I also remember his care, back in 1988, in how we handled the publishing of passages from a suicide note written by a former finance minister of the Philippines, Jaime Ongpin–a man who had earlier put his life on the line to fight for democracy in his country, only to feel he had failed. Into my draft of the story, Bob edited words of deep compassion for Ongpin's family, and expertise both on the ways of world politics and the devastating effects, on one brave man, of severe depression.
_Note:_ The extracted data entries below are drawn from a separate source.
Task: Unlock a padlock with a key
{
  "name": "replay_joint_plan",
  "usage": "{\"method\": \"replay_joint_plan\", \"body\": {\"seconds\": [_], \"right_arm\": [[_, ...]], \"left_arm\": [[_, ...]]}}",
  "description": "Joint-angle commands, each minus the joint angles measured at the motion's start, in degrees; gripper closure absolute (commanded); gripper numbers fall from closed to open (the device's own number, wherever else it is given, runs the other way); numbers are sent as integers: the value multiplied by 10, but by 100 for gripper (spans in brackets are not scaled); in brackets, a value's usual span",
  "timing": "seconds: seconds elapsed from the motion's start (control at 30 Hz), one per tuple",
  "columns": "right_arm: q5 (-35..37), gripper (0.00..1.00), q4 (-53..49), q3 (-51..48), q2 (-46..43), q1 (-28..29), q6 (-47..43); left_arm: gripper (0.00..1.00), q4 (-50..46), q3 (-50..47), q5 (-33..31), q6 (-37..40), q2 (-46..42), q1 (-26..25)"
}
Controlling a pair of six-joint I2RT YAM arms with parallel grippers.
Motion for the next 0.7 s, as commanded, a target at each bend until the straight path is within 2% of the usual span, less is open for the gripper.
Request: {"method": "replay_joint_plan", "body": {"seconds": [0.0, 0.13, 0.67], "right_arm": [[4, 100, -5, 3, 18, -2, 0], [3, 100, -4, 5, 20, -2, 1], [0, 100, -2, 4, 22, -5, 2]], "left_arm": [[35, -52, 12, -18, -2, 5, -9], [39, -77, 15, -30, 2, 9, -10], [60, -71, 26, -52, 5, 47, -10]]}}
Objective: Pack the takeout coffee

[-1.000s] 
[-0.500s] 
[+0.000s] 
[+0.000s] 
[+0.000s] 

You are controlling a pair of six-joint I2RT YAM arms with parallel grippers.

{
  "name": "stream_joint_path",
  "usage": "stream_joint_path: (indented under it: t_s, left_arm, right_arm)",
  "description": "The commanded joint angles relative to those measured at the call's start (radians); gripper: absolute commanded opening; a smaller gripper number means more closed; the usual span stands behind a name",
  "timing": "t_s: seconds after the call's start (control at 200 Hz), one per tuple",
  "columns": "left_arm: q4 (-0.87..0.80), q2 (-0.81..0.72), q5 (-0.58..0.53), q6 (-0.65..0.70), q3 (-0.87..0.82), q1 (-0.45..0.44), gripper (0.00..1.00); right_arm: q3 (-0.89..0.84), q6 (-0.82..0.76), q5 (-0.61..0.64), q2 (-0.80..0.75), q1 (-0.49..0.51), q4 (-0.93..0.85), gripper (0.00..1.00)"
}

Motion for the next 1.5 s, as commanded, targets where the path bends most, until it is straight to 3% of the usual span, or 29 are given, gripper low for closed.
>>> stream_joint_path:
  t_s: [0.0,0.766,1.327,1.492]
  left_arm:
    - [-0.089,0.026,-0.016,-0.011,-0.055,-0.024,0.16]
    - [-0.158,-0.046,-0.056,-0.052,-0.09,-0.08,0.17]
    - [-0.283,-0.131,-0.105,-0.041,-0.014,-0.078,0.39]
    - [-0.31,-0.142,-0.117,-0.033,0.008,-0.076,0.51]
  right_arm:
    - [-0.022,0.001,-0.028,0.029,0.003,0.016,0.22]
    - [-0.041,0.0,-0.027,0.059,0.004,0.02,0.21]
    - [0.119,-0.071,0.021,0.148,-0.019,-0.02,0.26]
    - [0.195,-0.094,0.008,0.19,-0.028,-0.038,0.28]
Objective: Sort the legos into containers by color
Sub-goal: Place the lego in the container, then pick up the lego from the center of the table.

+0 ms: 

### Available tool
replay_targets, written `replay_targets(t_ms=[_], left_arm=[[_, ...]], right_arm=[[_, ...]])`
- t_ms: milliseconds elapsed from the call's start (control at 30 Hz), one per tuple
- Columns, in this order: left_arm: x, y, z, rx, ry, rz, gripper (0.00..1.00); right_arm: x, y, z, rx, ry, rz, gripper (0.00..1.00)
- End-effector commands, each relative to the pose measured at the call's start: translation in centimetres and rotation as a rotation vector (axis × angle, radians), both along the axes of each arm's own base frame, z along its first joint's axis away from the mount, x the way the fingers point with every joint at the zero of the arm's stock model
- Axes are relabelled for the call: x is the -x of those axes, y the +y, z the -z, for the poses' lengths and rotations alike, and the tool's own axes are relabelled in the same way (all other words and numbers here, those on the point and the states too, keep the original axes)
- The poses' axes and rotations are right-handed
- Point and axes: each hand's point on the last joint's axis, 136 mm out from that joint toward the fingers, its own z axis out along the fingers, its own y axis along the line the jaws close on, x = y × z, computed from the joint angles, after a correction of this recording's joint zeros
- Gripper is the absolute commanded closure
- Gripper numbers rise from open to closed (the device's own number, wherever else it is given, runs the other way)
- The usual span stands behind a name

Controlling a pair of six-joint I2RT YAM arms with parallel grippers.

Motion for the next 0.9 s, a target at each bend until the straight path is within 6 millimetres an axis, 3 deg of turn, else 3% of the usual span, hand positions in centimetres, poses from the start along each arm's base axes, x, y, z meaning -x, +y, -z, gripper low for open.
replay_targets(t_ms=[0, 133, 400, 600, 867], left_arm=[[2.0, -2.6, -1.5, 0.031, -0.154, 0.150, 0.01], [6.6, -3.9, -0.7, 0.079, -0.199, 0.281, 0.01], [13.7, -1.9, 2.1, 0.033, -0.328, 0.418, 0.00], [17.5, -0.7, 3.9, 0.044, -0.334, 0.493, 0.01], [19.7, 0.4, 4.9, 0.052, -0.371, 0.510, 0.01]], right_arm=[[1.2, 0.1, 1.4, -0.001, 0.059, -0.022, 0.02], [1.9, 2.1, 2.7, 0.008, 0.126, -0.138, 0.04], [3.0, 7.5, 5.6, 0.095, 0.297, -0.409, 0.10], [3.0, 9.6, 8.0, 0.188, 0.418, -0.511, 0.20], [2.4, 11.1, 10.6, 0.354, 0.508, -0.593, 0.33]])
Bob's ability to cut through confusion to basic principles armed him with prescience on many fronts, including the waging of the Cold War and the importance of presidential character. But the moment that in retrospect still floors me came by way of a phone call from Bob in the summer of 1997. I was on leave in New Delhi, and he rang to tell me that with the devaluation of the Thai baht–an event I had noted with little interest a few days earlier–he expected a series of major financial crises to follow. While much of the world was still waking up to how big this really was, Bob was also marshalling his forces. That included bringing me back to New York within weeks to pitch in on writing editorials on what turned out to be the Asia-Russia-Latin America crises in emerging markets.
Early in that stretch, in December, 1997, there was an afternoon when he stopped by my desk, looked at me with a mischievous grin, and in his famously cryptic way said one word: “Orange.”

I looked back at him. “Orange?”

“Orange County,” he replied, referring to the default which that same county had weathered without the kind of bailouts that were fast becoming the norm of the spreading crises in world markets. From that touchstone came a whole series of editorials on the damage done when taxpayers are required to subsidize other people's risks, and the virtues of placing responsibilities where they belong.

Running through all this was Bob's humor. In the time I spent in the New York office, what summoned me to the informal gatherings that were the editorial meetings was more often than not the sound of his laugh–a delighted cackle, really–from somewhere down the hall. It was the laughter of someone who took joy in living, who in the great battles for a better world invited you to join him as a comrade-in-arms. Who never stopped asking, “What does it mean?”

Ms. Rosett is a fellow at the Foundation for the Defense of Democracies and the Hudson Institute. Her column appears in the Opinion Journal and in The Wall Street Journal Europe on alternate Wednesdays.